[Stored data]

►

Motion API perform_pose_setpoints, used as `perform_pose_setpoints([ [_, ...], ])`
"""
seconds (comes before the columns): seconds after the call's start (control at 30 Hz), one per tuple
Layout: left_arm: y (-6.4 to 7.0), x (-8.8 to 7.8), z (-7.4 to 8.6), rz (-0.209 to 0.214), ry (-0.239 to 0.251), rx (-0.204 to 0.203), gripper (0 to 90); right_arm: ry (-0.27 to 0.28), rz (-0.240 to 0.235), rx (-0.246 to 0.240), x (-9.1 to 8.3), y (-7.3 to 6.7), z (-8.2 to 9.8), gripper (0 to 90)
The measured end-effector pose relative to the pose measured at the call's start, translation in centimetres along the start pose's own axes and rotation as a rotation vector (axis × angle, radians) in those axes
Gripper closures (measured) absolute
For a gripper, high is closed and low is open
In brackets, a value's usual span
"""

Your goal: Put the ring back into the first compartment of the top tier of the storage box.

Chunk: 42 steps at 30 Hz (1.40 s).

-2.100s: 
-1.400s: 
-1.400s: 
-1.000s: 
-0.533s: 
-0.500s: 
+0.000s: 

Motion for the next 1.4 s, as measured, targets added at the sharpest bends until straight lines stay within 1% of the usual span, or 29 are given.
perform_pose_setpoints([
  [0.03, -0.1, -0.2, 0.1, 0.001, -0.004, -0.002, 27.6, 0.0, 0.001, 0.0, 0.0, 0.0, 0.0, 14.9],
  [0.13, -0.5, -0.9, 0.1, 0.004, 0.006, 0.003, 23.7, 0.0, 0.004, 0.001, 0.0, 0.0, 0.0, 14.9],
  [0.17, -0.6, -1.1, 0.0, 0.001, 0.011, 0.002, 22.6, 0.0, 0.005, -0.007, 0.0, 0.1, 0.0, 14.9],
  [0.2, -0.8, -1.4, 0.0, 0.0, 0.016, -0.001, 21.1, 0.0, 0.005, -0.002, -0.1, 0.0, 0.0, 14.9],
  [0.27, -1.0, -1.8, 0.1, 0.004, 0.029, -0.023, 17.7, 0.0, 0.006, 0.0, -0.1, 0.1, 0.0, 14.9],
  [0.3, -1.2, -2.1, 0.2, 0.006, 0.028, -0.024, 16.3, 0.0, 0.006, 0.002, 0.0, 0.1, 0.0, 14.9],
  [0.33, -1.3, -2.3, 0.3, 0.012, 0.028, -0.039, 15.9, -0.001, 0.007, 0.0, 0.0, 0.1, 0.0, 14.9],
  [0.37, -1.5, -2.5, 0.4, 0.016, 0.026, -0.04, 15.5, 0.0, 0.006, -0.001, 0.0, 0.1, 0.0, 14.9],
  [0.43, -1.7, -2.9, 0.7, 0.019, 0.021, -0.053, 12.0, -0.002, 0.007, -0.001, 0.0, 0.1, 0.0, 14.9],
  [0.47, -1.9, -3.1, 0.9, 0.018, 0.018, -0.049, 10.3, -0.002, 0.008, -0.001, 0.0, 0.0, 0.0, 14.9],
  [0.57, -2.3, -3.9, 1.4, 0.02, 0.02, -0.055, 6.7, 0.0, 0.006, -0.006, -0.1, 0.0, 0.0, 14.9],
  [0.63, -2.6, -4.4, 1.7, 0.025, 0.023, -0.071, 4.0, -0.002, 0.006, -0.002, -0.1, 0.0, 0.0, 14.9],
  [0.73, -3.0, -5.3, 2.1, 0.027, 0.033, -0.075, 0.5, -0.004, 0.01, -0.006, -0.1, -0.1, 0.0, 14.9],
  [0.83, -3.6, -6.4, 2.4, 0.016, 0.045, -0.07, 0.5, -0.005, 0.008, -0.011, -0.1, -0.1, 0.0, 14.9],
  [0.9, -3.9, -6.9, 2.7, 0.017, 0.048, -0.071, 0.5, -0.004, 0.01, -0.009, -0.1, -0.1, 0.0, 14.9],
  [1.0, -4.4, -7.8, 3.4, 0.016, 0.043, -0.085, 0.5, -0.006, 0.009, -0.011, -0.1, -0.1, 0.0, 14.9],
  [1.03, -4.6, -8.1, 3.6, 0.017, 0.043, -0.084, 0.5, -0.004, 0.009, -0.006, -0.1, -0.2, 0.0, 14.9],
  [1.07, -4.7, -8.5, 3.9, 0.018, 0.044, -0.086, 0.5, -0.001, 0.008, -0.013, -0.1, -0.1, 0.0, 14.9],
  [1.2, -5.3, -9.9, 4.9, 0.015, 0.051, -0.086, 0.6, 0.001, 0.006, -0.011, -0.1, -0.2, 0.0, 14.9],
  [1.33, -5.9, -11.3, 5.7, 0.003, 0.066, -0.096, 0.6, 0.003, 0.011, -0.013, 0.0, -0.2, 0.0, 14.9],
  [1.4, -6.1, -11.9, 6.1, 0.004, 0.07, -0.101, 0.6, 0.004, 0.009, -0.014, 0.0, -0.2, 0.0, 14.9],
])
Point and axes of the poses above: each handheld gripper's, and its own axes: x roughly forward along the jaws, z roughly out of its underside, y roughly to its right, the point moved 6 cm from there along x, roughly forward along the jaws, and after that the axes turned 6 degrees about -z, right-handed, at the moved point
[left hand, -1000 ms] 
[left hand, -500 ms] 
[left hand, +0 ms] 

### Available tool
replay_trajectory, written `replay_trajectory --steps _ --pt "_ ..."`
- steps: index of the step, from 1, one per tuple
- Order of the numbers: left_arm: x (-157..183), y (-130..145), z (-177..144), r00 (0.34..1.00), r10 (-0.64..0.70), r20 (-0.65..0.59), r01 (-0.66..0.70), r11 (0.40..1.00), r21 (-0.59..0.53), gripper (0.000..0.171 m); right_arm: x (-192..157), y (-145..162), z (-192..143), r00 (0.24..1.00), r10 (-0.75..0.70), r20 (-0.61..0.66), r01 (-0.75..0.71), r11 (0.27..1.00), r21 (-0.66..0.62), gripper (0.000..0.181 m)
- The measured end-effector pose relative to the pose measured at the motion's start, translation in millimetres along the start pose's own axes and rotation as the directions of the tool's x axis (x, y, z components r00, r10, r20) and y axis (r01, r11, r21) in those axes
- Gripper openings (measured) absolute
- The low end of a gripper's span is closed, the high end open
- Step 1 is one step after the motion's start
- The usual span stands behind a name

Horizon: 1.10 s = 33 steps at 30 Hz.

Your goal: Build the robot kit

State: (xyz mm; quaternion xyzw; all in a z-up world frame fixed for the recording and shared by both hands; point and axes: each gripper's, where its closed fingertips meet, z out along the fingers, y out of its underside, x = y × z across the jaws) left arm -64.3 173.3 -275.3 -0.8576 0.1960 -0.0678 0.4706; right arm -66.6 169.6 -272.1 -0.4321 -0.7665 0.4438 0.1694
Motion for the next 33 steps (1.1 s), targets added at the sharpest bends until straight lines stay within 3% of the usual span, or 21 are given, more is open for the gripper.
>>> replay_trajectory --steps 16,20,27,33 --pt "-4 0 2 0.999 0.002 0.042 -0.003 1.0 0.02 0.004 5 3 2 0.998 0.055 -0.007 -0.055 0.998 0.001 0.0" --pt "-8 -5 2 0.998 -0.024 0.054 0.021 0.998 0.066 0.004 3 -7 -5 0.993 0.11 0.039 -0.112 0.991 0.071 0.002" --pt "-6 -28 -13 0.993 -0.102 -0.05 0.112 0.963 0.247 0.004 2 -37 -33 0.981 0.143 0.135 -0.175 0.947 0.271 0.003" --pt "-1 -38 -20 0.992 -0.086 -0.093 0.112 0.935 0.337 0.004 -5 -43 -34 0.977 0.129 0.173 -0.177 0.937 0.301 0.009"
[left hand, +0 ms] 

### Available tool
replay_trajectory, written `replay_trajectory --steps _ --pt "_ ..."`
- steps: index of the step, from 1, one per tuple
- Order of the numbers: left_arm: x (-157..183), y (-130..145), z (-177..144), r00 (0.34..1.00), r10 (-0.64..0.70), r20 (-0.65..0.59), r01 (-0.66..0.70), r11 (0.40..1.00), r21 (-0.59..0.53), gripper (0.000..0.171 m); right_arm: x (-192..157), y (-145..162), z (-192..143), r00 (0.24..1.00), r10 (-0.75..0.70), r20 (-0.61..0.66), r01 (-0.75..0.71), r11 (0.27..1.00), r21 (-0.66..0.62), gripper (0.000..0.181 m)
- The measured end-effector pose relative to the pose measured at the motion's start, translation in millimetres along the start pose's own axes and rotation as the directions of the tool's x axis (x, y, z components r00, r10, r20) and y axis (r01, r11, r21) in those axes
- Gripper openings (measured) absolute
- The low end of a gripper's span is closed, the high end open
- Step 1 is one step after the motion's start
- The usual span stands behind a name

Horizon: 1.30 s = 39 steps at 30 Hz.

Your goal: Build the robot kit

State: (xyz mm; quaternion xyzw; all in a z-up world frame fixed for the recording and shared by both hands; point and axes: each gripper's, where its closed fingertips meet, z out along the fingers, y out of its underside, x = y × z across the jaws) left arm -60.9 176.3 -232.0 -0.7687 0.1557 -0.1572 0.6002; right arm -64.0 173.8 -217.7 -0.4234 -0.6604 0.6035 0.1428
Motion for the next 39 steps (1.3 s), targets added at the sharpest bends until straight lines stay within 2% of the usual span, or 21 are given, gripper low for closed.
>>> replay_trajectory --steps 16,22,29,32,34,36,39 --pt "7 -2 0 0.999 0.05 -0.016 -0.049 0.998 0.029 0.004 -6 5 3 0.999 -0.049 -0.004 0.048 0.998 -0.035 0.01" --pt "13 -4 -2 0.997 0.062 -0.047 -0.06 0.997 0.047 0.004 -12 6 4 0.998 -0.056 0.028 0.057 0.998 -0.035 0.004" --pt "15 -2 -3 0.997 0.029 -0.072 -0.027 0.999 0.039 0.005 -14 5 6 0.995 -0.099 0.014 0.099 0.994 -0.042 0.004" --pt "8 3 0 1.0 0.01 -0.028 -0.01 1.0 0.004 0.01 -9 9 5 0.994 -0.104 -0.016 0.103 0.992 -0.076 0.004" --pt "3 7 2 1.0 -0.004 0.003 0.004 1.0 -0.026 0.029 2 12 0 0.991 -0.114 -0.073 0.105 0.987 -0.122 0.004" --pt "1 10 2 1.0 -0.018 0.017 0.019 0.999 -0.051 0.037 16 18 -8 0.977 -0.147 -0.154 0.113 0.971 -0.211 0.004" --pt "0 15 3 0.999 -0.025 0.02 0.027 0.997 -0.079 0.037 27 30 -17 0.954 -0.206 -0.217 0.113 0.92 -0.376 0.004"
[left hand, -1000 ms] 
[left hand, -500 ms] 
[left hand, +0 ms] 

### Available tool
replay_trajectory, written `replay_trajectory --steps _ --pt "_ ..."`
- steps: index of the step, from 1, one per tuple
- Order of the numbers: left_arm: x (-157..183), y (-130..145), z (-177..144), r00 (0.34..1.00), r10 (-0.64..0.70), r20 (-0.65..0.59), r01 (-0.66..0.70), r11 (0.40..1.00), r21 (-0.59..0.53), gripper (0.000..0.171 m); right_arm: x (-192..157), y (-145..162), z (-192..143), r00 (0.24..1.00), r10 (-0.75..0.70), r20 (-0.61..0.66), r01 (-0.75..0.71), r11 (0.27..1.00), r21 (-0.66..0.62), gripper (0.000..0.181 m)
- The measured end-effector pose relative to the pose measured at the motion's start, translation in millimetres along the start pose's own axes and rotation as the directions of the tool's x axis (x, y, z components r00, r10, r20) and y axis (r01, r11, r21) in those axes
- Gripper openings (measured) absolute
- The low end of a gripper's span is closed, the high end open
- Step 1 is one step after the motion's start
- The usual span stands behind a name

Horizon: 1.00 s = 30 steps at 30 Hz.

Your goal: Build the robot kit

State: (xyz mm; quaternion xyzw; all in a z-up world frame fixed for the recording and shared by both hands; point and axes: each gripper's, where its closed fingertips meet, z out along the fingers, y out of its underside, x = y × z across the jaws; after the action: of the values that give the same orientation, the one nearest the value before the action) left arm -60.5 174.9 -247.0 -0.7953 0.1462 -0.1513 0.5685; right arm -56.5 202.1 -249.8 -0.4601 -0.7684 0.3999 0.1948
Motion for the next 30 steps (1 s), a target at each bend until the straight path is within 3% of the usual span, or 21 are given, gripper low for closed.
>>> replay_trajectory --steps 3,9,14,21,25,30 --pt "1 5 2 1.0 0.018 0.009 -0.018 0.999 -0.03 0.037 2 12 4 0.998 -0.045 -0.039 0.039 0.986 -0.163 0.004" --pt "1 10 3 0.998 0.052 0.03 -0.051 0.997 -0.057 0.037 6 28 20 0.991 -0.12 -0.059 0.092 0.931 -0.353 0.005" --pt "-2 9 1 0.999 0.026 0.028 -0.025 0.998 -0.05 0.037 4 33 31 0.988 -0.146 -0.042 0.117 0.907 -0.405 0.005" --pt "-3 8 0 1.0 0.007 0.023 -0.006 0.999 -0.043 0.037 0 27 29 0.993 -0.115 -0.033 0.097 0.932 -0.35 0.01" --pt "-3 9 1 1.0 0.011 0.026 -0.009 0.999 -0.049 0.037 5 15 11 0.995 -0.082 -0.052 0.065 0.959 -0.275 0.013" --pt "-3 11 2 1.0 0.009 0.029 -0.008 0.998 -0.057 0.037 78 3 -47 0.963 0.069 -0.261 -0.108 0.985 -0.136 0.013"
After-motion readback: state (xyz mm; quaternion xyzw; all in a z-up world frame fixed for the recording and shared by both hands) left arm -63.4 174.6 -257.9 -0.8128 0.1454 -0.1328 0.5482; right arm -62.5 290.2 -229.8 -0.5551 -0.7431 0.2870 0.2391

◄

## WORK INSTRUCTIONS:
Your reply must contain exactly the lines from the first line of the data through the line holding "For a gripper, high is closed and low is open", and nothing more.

## RESULT OF THE TASK:
Motion API perform_pose_setpoints, used as `perform_pose_setpoints([ [_, ...], ])`
"""
seconds (comes before the columns): seconds after the call's start (control at 30 Hz), one per tuple
Layout: left_arm: y (-6.4 to 7.0), x (-8.8 to 7.8), z (-7.4 to 8.6), rz (-0.209 to 0.214), ry (-0.239 to 0.251), rx (-0.204 to 0.203), gripper (0 to 90); right_arm: ry (-0.27 to 0.28), rz (-0.240 to 0.235), rx (-0.246 to 0.240), x (-9.1 to 8.3), y (-7.3 to 6.7), z (-8.2 to 9.8), gripper (0 to 90)
The measured end-effector pose relative to the pose measured at the call's start, translation in centimetres along the start pose's own axes and rotation as a rotation vector (axis × angle, radians) in those axes
Gripper closures (measured) absolute
For a gripper, high is closed and low is open

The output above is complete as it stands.